Check each line of the data below for the word "large", then extract the ones that have it.

┌──

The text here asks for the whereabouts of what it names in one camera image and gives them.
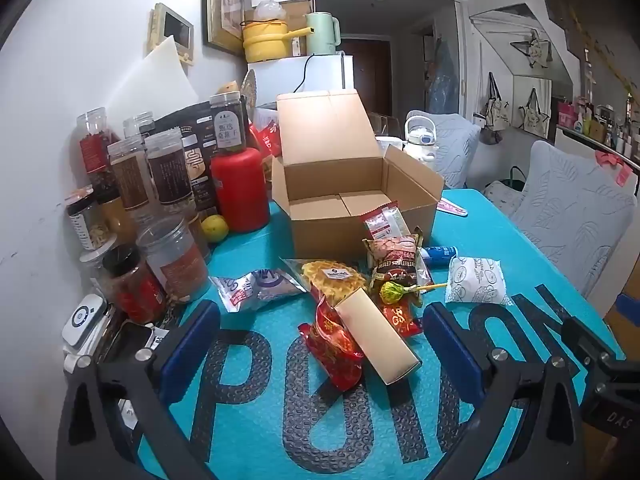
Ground small clear jar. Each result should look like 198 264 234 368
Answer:
122 111 156 141

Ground brown carton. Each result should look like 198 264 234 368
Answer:
272 0 313 56

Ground large jar orange content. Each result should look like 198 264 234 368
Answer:
136 215 211 303

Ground white printed bread packet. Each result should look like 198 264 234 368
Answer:
445 255 513 307

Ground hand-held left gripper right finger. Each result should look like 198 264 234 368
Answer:
422 302 586 480

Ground jar with red label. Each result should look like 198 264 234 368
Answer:
76 107 118 196

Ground floor cardboard box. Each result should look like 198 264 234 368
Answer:
602 280 640 356

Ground brown nut snack packet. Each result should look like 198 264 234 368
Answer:
362 227 433 293

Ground dark brown door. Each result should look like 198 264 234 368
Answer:
340 35 392 116

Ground canvas tote bag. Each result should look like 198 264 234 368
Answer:
480 72 513 146

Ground white fridge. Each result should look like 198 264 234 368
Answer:
246 52 355 111

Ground slim beige box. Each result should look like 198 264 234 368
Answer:
334 291 421 385

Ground black power cable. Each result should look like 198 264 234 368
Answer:
292 51 346 93

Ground yellow lemon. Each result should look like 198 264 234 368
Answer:
200 214 230 243

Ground gold framed picture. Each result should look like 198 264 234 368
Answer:
201 0 246 56

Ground red packets behind box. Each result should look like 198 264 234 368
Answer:
248 120 281 158

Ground red bottle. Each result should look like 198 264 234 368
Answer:
210 149 271 233

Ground blue hanging plastic cover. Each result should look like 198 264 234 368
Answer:
427 35 463 116

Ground clear waffle packet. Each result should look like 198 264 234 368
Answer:
280 257 371 306

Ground white foam board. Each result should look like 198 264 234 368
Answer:
102 35 201 126

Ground small red snack packet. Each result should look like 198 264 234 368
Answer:
382 302 425 338

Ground large red snack packet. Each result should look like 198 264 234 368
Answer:
298 292 366 392

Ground red white sachet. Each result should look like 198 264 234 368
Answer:
361 201 413 241

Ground clear plastic bag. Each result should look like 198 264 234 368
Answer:
252 0 283 23

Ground dark lid nut jar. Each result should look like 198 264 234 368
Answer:
66 187 113 253

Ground white printed cloth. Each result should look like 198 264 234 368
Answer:
482 180 526 206

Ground jar with dark label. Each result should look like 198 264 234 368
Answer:
145 128 196 208

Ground white kettle bottle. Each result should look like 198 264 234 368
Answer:
401 115 441 163

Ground grey covered chair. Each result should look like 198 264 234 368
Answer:
510 140 638 301
405 110 483 191

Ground yellow pot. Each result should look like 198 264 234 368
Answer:
241 19 308 63

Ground blue white tube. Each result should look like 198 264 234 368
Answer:
419 244 460 266

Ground black printed pouch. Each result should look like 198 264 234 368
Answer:
152 101 251 211

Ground purple white snack packet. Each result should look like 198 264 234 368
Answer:
209 267 308 313

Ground black lid red jar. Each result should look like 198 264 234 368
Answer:
102 245 168 326

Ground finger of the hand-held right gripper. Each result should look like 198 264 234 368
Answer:
560 316 626 367

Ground jar with pale label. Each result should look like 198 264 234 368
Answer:
209 91 249 153

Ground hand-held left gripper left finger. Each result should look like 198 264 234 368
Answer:
55 300 223 480

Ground pink flat packet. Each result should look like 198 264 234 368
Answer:
436 197 469 217

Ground cream wall intercom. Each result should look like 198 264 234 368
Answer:
148 2 195 66

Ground jar with brown label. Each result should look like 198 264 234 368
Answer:
106 136 156 216

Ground woven round plate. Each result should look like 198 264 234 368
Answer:
241 69 261 111

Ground row of shelf bottles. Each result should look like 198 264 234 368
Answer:
555 95 640 161

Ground green electric kettle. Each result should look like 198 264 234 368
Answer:
305 11 341 56

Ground brown cardboard box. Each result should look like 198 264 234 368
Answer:
271 89 446 261

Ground white round button device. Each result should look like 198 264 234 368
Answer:
62 294 108 348

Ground green lollipop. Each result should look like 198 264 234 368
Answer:
380 280 448 306

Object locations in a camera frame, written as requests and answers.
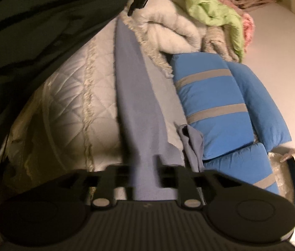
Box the beige and navy cushion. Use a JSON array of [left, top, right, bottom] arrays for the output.
[[268, 148, 295, 196]]

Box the plain blue pillow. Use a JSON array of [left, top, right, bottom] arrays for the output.
[[225, 61, 292, 152]]

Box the beige knitted blanket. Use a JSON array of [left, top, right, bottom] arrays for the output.
[[202, 26, 242, 62]]

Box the light green blanket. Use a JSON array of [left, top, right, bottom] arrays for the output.
[[160, 0, 245, 62]]

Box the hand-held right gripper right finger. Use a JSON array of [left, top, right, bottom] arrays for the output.
[[157, 155, 232, 208]]

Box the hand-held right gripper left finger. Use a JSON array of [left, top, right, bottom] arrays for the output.
[[66, 164, 137, 211]]

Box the person's dark green jacket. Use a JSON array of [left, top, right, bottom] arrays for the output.
[[0, 0, 135, 179]]

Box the white fluffy comforter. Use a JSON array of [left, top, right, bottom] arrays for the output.
[[130, 0, 209, 56]]

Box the quilted bedspread with lace trim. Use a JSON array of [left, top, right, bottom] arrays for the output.
[[3, 13, 188, 207]]

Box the blue pillow with grey stripes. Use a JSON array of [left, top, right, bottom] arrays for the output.
[[203, 142, 281, 197], [169, 52, 256, 160]]

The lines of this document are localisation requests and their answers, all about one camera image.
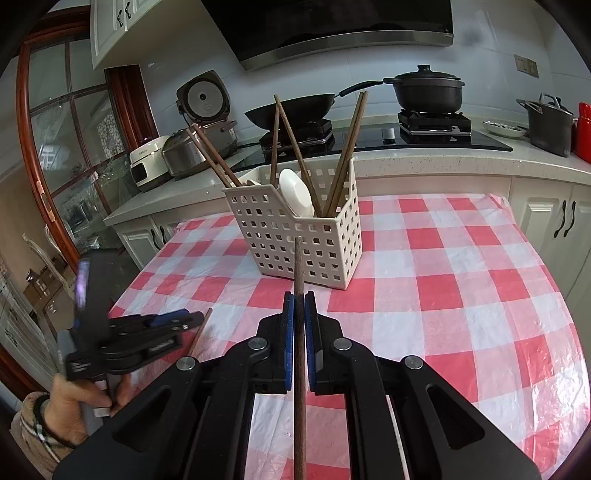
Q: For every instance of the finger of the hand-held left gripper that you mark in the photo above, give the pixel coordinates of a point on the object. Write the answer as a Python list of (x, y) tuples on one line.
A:
[(175, 328), (138, 321)]

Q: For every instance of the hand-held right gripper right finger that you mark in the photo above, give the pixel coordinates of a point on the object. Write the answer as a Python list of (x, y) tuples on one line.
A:
[(310, 341)]

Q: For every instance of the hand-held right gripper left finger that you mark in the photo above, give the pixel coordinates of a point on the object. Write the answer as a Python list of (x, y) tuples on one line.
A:
[(288, 341)]

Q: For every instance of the brown wooden chopstick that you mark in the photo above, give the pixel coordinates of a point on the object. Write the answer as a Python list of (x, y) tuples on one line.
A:
[(203, 327), (274, 138), (299, 267), (208, 158), (298, 156), (344, 147), (352, 146), (217, 154)]

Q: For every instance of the white perforated utensil basket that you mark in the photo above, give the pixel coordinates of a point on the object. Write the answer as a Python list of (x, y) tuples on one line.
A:
[(277, 240)]

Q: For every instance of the person's left forearm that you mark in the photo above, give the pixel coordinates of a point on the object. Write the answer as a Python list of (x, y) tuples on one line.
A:
[(32, 443)]

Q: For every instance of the person's left hand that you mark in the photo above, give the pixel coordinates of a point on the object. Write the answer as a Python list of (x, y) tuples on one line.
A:
[(69, 406)]

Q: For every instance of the red white checked tablecloth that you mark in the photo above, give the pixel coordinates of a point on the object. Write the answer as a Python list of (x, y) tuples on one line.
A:
[(438, 300)]

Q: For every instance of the white countertop cooker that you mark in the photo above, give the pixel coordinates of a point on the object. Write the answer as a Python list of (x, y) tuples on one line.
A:
[(147, 166)]

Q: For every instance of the wooden framed glass door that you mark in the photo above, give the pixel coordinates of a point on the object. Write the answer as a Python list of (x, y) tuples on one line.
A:
[(134, 106)]

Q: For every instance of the black glass gas cooktop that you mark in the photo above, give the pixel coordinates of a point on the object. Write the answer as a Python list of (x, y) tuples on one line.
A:
[(415, 138)]

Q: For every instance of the black wok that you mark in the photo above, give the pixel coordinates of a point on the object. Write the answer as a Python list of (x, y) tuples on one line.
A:
[(304, 110)]

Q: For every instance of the speckled stone countertop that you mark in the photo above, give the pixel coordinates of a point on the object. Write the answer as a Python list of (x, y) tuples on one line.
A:
[(461, 161)]

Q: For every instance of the white upper kitchen cabinets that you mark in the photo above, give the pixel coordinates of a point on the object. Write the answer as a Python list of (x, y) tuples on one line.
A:
[(111, 37)]

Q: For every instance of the black lidded pot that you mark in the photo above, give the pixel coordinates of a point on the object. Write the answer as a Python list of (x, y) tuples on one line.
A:
[(429, 94)]

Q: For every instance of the white plate with food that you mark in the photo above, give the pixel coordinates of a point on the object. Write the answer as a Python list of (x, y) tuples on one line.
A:
[(503, 129)]

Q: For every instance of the black range hood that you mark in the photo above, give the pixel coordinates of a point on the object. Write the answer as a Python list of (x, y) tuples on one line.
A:
[(323, 27)]

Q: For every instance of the grey stockpot with lid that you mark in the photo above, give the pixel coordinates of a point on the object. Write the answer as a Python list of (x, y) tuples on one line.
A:
[(549, 129)]

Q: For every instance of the red thermos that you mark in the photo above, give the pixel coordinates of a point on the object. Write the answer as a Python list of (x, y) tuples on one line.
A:
[(584, 138)]

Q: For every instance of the metal wall switch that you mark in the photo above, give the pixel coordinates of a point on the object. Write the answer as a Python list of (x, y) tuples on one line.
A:
[(526, 64)]

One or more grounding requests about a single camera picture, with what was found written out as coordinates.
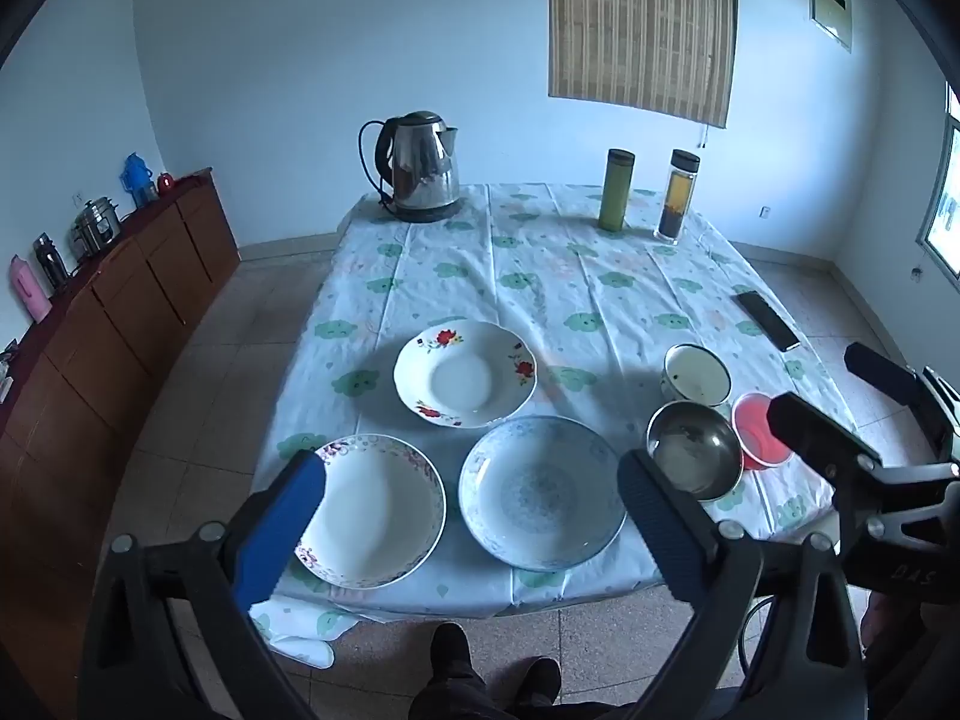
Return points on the stainless steel electric kettle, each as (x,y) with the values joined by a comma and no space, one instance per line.
(420,161)

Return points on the white plate with purple dots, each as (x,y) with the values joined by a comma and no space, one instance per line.
(375,510)

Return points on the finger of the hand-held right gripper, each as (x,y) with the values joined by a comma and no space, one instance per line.
(810,424)
(877,371)

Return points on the red cup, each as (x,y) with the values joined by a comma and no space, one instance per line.
(165,181)

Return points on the brown wooden sideboard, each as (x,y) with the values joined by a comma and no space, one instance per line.
(112,330)

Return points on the red plastic bowl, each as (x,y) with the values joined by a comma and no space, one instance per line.
(757,435)

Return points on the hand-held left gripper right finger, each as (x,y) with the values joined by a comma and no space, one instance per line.
(660,525)

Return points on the person's black shoe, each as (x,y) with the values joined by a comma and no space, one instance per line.
(452,656)
(534,682)

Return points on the window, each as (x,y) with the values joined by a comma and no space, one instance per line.
(943,195)

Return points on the black thermos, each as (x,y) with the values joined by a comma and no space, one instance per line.
(51,262)

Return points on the stainless steel bowl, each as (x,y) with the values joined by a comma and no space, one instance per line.
(694,450)

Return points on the striped window blind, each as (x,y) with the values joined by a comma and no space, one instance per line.
(641,22)

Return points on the white wall panel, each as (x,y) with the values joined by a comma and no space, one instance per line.
(831,4)

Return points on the person's right black shoe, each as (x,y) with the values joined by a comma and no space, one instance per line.
(534,682)

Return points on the person's left black shoe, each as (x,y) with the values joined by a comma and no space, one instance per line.
(452,656)

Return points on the steel cooking pot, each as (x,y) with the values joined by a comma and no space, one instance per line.
(96,229)

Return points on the pink thermos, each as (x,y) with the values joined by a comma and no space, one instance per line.
(28,292)

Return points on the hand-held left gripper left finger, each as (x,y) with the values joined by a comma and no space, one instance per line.
(277,532)

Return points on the cloud print tablecloth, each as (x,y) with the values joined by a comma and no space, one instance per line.
(525,277)

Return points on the green bottle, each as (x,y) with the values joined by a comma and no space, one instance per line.
(616,191)

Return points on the blue jug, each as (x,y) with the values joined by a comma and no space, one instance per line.
(137,178)

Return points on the black smartphone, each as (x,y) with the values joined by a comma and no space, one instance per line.
(766,319)

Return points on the white enamel bowl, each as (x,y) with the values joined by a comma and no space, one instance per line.
(694,379)

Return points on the blue patterned plate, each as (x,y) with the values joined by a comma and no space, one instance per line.
(540,495)

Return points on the clear tea bottle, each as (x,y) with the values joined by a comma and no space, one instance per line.
(675,199)

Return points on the white plate with red flowers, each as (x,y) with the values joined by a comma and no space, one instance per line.
(461,379)

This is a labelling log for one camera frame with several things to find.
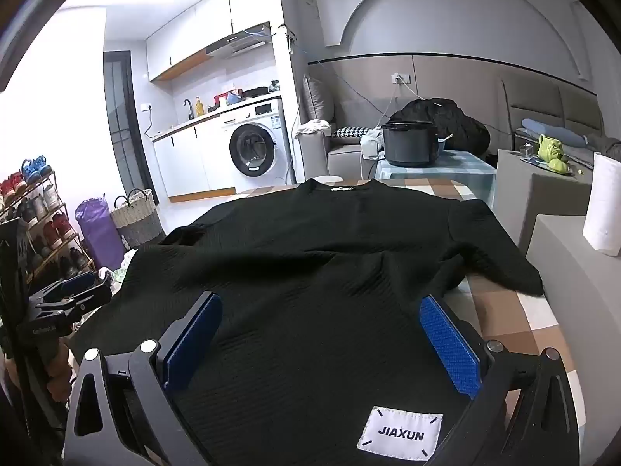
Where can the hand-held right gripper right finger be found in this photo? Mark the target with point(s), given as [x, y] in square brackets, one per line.
[451, 344]

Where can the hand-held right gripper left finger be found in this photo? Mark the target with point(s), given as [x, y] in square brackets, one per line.
[194, 340]

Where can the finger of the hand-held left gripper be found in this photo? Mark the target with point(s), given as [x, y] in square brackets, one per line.
[77, 284]
[90, 298]

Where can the black knit sweater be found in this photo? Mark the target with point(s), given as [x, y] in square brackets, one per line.
[315, 276]

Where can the person's left hand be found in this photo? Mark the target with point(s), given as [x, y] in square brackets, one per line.
[58, 374]

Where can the white green plastic bag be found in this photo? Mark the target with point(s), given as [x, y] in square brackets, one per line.
[119, 274]

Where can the wooden shoe rack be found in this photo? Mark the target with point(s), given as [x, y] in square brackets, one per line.
[63, 247]

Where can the purple bag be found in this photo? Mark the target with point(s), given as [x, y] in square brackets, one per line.
[99, 233]

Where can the checked blanket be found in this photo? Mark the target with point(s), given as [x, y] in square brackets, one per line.
[509, 310]

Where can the rows of assorted shoes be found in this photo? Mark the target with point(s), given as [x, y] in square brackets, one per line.
[36, 204]

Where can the woven basket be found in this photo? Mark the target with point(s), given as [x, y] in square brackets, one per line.
[138, 218]

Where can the grey cube table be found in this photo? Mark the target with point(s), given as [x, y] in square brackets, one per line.
[533, 199]
[572, 276]

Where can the white kitchen base cabinets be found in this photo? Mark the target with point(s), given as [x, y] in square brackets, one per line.
[184, 155]

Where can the dark glass door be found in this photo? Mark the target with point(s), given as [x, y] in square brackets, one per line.
[121, 121]

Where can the table with blue checked cloth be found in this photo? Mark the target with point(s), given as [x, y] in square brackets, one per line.
[446, 170]

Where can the white washing machine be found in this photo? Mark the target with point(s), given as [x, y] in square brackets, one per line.
[252, 150]

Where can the black round basket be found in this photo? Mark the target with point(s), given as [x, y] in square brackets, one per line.
[410, 145]

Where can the white paper towel roll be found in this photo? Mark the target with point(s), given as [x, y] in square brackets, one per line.
[601, 204]

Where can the kitchen faucet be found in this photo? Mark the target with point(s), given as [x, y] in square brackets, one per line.
[188, 107]

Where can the black jacket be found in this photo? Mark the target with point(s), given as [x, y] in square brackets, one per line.
[461, 131]

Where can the yellow bottle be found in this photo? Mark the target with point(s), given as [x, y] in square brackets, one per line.
[199, 107]

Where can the pale grey garment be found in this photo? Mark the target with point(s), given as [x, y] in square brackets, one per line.
[373, 143]

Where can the grey sofa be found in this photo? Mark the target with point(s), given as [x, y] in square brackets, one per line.
[344, 155]

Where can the green frog-shaped teapot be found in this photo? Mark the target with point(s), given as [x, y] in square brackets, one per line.
[549, 148]

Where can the houndstooth pillow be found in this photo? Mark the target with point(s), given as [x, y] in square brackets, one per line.
[351, 131]

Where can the blue pillow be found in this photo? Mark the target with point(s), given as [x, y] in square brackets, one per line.
[558, 131]

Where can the white cloth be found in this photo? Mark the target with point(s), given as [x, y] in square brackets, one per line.
[313, 127]

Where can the dark grey cloth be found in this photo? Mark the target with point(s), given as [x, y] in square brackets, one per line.
[606, 144]

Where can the black cooktop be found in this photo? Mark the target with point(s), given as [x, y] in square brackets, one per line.
[254, 92]

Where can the grey cushion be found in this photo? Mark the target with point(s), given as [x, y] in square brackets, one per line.
[318, 99]

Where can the range hood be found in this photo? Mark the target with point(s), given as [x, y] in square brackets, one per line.
[237, 43]

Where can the wall socket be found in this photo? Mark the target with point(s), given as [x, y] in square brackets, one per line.
[400, 78]

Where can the white wall cabinets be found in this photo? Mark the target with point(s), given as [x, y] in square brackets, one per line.
[194, 29]

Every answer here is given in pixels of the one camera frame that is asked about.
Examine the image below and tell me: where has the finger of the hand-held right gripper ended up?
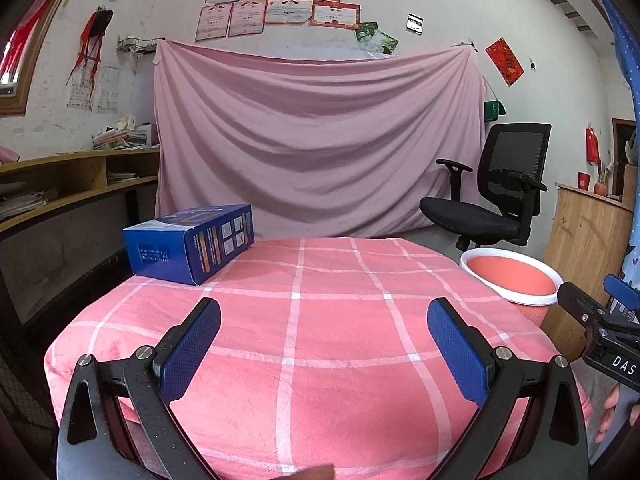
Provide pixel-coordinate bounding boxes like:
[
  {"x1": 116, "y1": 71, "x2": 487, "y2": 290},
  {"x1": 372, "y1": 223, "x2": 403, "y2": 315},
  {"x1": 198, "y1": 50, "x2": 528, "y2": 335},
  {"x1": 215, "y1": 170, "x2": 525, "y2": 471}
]
[
  {"x1": 602, "y1": 274, "x2": 640, "y2": 312},
  {"x1": 557, "y1": 281, "x2": 608, "y2": 324}
]

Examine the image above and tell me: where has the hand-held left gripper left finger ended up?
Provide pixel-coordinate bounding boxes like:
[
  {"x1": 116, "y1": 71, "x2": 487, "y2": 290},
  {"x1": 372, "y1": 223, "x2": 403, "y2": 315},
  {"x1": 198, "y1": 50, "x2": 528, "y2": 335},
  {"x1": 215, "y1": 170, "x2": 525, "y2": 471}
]
[{"x1": 56, "y1": 297, "x2": 223, "y2": 480}]

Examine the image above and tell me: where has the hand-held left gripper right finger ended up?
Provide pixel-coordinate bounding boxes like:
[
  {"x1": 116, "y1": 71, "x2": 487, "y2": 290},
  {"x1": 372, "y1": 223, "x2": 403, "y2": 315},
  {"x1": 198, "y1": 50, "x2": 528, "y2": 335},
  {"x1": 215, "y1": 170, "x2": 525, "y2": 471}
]
[{"x1": 426, "y1": 297, "x2": 590, "y2": 480}]

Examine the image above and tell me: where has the pink and white plastic basin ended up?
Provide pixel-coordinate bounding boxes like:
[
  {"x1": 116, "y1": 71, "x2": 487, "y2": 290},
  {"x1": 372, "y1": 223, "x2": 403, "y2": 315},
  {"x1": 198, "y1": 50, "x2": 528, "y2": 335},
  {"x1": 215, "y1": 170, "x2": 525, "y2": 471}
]
[{"x1": 460, "y1": 247, "x2": 563, "y2": 332}]

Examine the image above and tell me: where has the person's right hand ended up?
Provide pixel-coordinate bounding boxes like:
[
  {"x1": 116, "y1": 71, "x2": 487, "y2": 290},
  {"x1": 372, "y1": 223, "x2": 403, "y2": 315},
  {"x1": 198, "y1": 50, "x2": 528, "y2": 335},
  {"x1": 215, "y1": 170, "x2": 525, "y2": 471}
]
[{"x1": 600, "y1": 385, "x2": 626, "y2": 443}]

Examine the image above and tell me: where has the person's left hand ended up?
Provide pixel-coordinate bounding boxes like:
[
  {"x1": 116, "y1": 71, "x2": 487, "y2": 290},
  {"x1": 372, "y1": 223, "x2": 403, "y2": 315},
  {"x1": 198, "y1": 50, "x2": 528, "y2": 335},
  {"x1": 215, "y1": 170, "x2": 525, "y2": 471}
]
[{"x1": 287, "y1": 465, "x2": 336, "y2": 480}]

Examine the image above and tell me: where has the person's grey clothing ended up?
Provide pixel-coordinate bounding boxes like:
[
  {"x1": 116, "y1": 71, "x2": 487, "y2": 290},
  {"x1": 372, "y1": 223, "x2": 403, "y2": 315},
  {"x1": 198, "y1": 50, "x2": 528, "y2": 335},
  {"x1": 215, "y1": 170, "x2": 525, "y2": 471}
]
[{"x1": 570, "y1": 360, "x2": 618, "y2": 411}]

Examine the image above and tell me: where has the wooden cabinet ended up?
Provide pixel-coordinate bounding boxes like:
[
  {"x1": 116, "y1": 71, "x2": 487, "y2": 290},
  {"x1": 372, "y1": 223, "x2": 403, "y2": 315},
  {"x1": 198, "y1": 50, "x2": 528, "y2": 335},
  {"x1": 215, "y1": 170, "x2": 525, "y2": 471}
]
[{"x1": 542, "y1": 182, "x2": 636, "y2": 361}]

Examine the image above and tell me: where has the blue cardboard box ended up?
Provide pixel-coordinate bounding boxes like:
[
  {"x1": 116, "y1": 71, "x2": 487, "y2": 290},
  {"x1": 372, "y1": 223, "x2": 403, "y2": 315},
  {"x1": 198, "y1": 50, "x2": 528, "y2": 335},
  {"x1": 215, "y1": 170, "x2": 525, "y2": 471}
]
[{"x1": 123, "y1": 204, "x2": 256, "y2": 287}]

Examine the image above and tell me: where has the brown cardboard box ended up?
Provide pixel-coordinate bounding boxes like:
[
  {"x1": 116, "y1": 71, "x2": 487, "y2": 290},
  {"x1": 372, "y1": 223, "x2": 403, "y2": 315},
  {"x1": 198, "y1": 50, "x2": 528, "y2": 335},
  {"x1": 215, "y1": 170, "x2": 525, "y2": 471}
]
[{"x1": 622, "y1": 164, "x2": 640, "y2": 206}]

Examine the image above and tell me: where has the pink plaid blanket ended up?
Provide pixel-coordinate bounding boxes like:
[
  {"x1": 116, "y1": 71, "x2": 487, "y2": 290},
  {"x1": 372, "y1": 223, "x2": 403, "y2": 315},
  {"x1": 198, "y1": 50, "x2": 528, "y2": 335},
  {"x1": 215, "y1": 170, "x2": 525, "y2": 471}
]
[{"x1": 44, "y1": 237, "x2": 596, "y2": 480}]

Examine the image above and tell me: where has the wooden framed doorway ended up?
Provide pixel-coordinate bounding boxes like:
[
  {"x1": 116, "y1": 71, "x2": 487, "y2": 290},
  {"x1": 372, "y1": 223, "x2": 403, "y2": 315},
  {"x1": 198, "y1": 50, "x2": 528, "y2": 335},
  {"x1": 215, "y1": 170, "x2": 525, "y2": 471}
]
[{"x1": 611, "y1": 117, "x2": 638, "y2": 196}]

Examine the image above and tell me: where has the black office chair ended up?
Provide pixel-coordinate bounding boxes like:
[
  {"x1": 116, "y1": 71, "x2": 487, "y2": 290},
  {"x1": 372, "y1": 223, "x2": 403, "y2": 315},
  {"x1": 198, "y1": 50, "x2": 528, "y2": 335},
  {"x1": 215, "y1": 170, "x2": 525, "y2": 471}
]
[{"x1": 419, "y1": 123, "x2": 553, "y2": 251}]

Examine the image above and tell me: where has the wooden shelf desk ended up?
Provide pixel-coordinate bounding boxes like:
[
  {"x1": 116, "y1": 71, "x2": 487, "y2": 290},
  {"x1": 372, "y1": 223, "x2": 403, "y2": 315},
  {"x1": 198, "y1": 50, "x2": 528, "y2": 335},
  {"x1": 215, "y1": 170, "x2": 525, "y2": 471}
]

└──

### [ANSWER BELOW]
Ground large jar orange content. Each result should look like 198 264 234 368
Ground large red snack packet. Each result should look like 198 264 234 368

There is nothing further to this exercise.